PROBLEM STATEMENT: Work out the number of lines that hold "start" in the listing, and give that number with no other text.

——

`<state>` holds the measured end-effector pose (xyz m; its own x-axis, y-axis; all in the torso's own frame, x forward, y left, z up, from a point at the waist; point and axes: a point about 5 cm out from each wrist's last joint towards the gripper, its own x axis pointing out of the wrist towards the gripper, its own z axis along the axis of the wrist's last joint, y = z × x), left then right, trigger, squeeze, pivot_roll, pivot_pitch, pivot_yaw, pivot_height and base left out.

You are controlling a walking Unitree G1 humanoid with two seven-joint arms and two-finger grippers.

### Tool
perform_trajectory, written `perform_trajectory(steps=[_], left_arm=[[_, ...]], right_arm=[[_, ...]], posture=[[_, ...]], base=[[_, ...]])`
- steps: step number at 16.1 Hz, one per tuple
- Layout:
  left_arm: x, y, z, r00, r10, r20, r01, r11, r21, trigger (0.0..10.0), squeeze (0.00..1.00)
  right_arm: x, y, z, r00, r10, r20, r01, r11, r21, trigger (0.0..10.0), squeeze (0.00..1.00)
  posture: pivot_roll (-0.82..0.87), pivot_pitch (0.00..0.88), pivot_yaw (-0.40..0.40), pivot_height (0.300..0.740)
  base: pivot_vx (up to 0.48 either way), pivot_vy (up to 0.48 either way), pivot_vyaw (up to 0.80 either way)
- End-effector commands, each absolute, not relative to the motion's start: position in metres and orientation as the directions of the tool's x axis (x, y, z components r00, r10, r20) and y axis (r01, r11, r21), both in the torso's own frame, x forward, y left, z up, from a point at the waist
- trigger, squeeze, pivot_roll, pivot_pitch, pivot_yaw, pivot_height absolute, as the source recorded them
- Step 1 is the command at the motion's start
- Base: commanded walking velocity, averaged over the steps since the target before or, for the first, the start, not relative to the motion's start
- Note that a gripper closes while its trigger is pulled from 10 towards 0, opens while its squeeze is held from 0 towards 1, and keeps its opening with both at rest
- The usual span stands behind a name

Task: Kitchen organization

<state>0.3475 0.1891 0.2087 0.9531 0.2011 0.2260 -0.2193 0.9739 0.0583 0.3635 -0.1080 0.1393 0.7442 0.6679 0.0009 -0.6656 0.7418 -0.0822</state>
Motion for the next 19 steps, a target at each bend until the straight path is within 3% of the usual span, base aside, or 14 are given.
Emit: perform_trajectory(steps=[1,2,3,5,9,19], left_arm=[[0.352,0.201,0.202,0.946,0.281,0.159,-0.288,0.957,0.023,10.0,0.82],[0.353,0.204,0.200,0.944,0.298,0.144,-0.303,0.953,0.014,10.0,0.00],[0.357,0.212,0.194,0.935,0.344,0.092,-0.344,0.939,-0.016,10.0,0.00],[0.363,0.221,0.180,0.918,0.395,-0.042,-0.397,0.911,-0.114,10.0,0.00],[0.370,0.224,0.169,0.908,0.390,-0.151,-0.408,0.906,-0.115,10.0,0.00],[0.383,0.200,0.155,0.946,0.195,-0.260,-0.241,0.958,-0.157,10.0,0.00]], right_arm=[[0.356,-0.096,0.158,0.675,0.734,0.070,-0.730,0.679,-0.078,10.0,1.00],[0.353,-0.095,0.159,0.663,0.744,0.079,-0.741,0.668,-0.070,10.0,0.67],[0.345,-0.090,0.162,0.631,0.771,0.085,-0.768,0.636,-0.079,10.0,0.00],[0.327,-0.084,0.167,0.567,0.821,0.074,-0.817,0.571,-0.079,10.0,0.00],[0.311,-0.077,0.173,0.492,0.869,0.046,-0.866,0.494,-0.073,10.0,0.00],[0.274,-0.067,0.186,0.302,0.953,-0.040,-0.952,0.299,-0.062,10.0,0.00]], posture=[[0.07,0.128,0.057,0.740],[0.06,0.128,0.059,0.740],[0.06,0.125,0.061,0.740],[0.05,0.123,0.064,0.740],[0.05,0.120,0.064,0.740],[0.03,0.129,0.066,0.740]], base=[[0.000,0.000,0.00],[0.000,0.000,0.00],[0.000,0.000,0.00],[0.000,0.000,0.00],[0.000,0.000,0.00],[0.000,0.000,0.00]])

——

RESPONSE TO THE EXERCISE: 3